Zawieszono wydawanie głównej gazety opozycyjnej w Bahrajnie
Rząd w Bahrajnie nakazał zawieszenie wydawania głównej gazety opozycyjnej "Al-Wasat", oskarżając ją o rozpowszechnianie antypaństwowych informacji.
Decyzja zapadła - jak podano w oświadczeniu - "w związku naruszeniem prawa i wielokrotnym rozpowszechnianiem informacji, które godzą w jedność narodową i stosunki Królestwa Bahrajnu z innymi krajami". Nie poinformowano, do kiedy wstrzymano wydawanie gazety.
Brian Dooley z mającej siedzibę w Waszyngtonie organizacji Human Rights First nazwał ten krok "kolejnym poważnie alarmującym działaniem rządu w Bahrajnie w uciszaniu wszelkich głosów opozycji i dławieniu dysydentów".
"Al-Wasat" to powszechnie ceniony tytuł na Bliskim Wschodzie. Gazeta wydawana jest przez 53-letniego Mansura Al-Dżamri, który w 2011 r. otrzymał nagrodę wolności prasy, przyznawaną przez międzynarodową organizację Komitet Ochrony Dziennikarzy (CPJ).
Założony w 2002 r. dziennik został czasowo zamknięty w 2011 r. w następstwie niepokojów i prodemokratycznych protestów w kraju na fali arabskiej wiosny. W kwietniu 2011 r. współzałożyciel gazety, Karim Fakhrawi, poniósł śmierć w areszcie wskutek tortur.
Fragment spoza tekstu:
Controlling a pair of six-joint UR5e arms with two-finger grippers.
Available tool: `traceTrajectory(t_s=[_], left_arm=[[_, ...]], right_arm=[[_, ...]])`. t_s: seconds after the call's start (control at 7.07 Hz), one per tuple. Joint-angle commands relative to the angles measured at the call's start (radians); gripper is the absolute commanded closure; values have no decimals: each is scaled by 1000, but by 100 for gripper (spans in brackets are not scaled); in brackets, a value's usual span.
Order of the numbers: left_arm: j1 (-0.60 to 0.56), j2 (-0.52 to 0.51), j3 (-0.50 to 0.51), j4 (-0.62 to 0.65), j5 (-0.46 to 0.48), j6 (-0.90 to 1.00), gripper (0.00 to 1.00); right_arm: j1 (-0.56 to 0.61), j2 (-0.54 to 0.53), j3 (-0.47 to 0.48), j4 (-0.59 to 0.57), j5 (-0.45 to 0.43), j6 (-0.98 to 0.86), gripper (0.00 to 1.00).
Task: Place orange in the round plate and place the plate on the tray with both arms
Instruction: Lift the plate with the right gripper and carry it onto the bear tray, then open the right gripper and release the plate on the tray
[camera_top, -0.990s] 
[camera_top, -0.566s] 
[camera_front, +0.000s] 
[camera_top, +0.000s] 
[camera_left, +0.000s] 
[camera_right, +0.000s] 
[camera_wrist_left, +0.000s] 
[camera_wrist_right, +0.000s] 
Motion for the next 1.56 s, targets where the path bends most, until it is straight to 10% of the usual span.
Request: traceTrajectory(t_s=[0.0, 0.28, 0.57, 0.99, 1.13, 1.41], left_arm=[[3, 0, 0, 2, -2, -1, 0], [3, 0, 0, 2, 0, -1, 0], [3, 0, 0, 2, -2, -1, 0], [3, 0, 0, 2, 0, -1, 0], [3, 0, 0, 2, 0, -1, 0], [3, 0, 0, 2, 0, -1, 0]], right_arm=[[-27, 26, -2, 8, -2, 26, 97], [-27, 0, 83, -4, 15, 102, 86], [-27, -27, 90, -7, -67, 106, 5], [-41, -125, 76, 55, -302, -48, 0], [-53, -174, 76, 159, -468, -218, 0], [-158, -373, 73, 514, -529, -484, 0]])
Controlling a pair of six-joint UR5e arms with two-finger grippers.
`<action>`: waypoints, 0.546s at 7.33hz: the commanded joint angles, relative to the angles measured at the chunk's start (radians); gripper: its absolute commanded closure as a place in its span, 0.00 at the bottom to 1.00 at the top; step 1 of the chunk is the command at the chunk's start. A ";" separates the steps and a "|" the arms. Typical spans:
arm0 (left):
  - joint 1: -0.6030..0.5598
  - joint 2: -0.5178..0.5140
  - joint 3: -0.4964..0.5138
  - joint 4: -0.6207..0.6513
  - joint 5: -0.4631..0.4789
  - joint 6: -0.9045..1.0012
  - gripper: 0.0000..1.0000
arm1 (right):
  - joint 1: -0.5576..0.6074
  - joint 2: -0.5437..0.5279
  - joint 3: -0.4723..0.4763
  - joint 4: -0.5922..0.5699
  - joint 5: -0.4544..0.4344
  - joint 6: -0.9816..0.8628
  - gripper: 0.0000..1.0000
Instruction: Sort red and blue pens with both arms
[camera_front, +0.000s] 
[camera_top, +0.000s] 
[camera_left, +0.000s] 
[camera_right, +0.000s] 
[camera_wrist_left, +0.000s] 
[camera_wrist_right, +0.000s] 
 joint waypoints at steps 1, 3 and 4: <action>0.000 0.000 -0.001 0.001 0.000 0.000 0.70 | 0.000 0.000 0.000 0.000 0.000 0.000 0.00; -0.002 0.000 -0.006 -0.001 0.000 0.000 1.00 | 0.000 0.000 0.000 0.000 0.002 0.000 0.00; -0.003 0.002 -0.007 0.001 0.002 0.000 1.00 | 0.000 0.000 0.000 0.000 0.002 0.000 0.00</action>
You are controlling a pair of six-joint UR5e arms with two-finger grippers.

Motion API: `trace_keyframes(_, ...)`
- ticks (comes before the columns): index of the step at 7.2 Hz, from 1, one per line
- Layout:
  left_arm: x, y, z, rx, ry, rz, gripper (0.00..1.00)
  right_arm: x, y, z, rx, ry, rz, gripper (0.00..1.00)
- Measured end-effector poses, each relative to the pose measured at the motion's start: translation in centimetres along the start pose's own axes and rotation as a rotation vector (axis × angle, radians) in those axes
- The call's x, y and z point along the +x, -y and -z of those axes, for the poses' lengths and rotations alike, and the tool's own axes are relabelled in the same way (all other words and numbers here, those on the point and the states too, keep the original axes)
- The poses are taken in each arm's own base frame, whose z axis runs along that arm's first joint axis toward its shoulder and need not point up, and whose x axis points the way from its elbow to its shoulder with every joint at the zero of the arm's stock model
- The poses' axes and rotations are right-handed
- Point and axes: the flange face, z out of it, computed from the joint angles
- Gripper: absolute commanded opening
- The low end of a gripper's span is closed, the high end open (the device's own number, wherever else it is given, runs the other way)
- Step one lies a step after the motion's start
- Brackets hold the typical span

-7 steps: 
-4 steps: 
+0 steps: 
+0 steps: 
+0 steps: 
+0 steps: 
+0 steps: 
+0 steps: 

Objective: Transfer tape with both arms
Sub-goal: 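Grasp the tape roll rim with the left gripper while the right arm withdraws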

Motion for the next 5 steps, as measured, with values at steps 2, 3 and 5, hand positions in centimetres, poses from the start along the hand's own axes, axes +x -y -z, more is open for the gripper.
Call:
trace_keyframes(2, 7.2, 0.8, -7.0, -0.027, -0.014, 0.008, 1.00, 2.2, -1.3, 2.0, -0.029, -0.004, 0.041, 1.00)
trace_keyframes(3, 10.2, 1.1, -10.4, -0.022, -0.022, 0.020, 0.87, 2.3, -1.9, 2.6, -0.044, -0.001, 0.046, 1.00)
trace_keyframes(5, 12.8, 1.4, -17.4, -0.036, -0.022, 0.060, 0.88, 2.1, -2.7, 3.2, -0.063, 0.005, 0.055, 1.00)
W 2011 roku w Bahrajnie wybuchły prodemokratyczne protesty, organizowane głównie przez szyicką większość, która czuje się zmarginalizowana i domaga się równouprawnienia oraz przekształcenia ustroju państwa w monarchię konstytucyjną. Demonstracje zostały stłumione przez służby bezpieczeństwa, wprowadzono karę śmierci i karę dożywocia. Według organizacji obrońców praw człowieka od tamtej pory w kraju zginęło co najmniej 89 osób. Podczas kolejnych rund negocjacji nie udało się rozwiązać sporu między sunnicką monarchią a największymi szyickimi partiami.